Şimdi kaydımıza geçirilen bu kara habere,
siyahına gecenin, kızıllığına güneşin,
adının masumluğuna, kelimelerin hicranına, bir son bulmalıyız… Bir son bulmalıyız bu rüyaya…
“Gitti, hayat kaldı dünya!
Ölüme meyali olanlar koşsunlar duaya…”

||
Sığmak icin dünyaya, sığındım sana… Yokluğunla hitabıma çok geliyorsun… Bilmelisin… Ölümler gelmeden kapıma, ölmelisin “biz”in yokluğuna…
Şimdi hangi cümlelerin üstüne çarpmalıyım uzun sükunetlerimi?
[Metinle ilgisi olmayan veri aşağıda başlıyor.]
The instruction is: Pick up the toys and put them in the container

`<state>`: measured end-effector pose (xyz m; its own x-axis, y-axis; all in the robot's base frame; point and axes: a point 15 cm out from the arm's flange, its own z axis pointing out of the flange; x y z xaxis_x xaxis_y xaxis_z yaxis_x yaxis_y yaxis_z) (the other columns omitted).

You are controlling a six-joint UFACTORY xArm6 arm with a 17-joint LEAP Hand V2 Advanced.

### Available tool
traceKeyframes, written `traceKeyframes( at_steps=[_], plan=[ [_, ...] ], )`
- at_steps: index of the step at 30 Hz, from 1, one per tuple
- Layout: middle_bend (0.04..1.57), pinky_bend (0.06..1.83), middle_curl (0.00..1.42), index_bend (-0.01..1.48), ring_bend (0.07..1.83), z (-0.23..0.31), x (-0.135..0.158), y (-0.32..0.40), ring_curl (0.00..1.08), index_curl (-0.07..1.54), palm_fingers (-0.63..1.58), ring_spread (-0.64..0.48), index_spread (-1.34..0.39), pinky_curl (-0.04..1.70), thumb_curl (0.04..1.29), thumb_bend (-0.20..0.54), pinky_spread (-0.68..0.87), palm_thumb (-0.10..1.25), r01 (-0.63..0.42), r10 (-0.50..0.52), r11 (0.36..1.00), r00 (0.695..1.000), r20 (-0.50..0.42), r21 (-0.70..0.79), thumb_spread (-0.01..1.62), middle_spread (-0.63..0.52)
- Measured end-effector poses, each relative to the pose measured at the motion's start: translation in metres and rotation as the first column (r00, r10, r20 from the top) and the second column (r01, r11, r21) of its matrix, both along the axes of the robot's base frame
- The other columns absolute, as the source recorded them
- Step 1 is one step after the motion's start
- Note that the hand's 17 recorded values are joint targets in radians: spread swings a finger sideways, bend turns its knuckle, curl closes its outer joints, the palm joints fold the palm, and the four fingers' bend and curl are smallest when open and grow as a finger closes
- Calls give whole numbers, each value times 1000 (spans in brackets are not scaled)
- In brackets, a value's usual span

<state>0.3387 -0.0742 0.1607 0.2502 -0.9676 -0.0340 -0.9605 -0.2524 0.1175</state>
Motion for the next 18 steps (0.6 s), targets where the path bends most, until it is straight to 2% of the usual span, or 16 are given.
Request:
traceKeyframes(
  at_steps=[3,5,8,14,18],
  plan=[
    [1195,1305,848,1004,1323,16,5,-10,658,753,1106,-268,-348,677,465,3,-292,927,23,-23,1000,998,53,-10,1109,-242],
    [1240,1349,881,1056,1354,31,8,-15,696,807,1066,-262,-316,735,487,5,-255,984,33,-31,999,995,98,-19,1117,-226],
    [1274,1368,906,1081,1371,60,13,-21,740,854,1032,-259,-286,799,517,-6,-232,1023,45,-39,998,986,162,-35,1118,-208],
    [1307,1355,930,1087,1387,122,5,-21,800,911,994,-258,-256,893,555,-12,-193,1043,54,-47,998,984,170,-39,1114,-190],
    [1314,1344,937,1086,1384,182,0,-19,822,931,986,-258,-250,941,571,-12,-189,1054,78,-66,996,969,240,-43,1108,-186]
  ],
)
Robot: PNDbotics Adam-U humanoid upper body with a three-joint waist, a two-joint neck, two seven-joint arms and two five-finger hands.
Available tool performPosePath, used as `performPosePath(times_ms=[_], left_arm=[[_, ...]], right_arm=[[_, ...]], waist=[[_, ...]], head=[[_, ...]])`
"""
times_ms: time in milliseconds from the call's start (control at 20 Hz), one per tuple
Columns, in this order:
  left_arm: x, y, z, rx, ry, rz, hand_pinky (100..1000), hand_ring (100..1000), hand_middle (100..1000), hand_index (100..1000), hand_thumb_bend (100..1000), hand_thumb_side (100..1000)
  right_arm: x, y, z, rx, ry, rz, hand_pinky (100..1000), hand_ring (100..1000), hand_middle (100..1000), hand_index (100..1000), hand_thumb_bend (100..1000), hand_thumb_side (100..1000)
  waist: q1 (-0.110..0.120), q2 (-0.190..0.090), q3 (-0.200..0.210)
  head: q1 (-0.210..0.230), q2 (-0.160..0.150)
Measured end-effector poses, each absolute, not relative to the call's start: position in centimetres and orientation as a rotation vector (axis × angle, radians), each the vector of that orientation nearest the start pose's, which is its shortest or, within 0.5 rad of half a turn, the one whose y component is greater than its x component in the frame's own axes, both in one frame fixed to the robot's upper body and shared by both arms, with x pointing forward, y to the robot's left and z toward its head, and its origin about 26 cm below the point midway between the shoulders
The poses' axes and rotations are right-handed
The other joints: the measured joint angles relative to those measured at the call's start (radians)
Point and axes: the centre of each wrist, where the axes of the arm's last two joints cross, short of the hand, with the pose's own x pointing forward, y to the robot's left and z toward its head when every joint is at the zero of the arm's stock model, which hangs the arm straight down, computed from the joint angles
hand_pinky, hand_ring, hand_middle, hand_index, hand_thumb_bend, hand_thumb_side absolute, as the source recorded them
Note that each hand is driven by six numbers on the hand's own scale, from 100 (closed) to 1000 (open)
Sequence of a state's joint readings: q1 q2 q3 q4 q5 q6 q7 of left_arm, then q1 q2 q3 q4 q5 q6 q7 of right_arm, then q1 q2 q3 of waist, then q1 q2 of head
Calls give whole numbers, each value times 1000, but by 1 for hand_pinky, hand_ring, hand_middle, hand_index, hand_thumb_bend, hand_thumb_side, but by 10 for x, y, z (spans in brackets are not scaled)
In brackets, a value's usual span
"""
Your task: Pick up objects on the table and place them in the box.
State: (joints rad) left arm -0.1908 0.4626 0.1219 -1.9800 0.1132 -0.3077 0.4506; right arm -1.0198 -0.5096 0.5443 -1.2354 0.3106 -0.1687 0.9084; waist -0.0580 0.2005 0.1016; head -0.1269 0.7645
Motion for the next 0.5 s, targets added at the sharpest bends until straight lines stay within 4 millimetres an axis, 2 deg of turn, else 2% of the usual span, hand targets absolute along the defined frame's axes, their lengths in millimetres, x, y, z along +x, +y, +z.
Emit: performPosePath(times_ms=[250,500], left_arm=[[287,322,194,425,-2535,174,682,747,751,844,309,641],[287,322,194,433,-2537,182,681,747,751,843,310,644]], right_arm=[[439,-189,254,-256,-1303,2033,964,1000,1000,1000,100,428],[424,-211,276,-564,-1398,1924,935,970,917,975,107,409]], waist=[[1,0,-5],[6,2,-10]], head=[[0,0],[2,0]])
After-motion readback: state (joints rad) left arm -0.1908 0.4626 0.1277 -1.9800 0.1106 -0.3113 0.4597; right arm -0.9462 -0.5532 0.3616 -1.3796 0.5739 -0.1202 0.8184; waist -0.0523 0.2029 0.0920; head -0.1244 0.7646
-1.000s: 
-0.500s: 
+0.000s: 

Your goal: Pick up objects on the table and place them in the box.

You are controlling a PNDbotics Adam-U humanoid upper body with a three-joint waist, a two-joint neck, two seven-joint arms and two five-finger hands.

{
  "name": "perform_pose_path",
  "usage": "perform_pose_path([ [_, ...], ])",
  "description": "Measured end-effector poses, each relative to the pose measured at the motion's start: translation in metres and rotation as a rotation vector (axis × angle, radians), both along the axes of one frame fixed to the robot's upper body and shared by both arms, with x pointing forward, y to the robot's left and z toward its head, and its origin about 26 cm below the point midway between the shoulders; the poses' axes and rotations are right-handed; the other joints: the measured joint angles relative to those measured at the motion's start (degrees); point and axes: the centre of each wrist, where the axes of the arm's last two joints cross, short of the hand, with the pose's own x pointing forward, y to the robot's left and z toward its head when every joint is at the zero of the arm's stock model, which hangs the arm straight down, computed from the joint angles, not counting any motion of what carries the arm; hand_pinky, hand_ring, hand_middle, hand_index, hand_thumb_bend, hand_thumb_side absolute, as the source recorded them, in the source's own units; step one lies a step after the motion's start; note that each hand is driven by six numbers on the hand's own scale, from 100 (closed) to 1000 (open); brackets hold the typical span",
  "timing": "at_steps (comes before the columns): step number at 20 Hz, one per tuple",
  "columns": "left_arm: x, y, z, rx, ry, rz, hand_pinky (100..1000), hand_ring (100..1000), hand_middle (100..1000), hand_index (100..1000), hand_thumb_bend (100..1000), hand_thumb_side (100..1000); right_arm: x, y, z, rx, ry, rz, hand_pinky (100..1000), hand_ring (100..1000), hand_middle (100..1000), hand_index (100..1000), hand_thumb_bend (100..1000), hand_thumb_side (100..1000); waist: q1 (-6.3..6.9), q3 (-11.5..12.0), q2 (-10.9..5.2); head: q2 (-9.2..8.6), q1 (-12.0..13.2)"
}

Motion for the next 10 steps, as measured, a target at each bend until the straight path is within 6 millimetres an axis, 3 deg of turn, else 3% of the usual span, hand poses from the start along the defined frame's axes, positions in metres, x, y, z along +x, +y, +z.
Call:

Hangi tümce tam kalmalı özgür satırlarda…

Girdaplarında kaybolduğumun izleridir gözlerimde ki yetim kalmış bakışlar… Susuz nehirlerin kan kusan ateşiyken varlığın, dilime ne anlatsın aynalar?
“Yoktu hiç… Sen kayıp yollarda yokunu kaybeden bir yorgunsun… Acı sıvazlıyor sırtını nicedir… Bilmelisin…” Yarama kabuk, boynuma kemend, aslıma suret düştün…
Şimdi karanlık çökmeden şehre, gitmelisin…
Bu hasret dağlamadan yaralarımızı, bu ızdırap talan etmeden yarınlarımızı, ÖLMELİSİN!

|||
Uzaktan bakınca dünyaya, ne çok benziyor sana…
Aklım almıyor… Aklım ermiyor… Nasıl kaybolur bir sır avuclarımda? Hala darp izleri dururken baş ucumda… Soluğuma bir inilti yayılıyor şairden; “yıkılırsa umutlarım aşksızlıktan/ uçurumlar inşa ederim kırıldığım yerden ” bu aşk kasırgasında hangimiz savrulduk aşksızlığa?

Ölüme kefen biçen aşkların eşiğinden savrukluğumuzmuydu bizi acıyla müttefik kılan?
Her bahar duyumsamaktır solgun papatyaların kırılmışlığını… Her bahar umursamaktır aşkı… (Kitabı, kıbleyi ve mezarı)

Yazık ki duyumsamıyor ve umursamıyoruz!!
Ah kırılmışlık! Kaderdaşım gibi duruyorsun yanağımda… Sufiliğimi kanırtarak geçiyorsun harflerin cografyasından bir başına…

Ah kırılmışlık! Kaderdaşım gibi duruyorsun yanağımda… Umursuyorsun yaramı… Umursuyorum umursamayı…

Dedim ki;
“Aklim almıyor… Aklım ermiyor… Nasıl yıpranır bir kavga, yazılmamış bir kağıtta?”
Dedi ki;
“Aklım almadı, aklım ermedi, nakıs kaldım bir davanın yazılmamış bir kağıtta yıpranmasına… Ve bu yüzden zorum var aklımdan, sorum var aklıma!! Kim yorar kalbini, paçavra bir aşk uğruna?
Üzülme… Aklı olan acısın haline…”

Kelimelerim vardı hafızamı kusarcasına anlatacağım… Boğulurcasına sustum… Çok görmedi susuşumu…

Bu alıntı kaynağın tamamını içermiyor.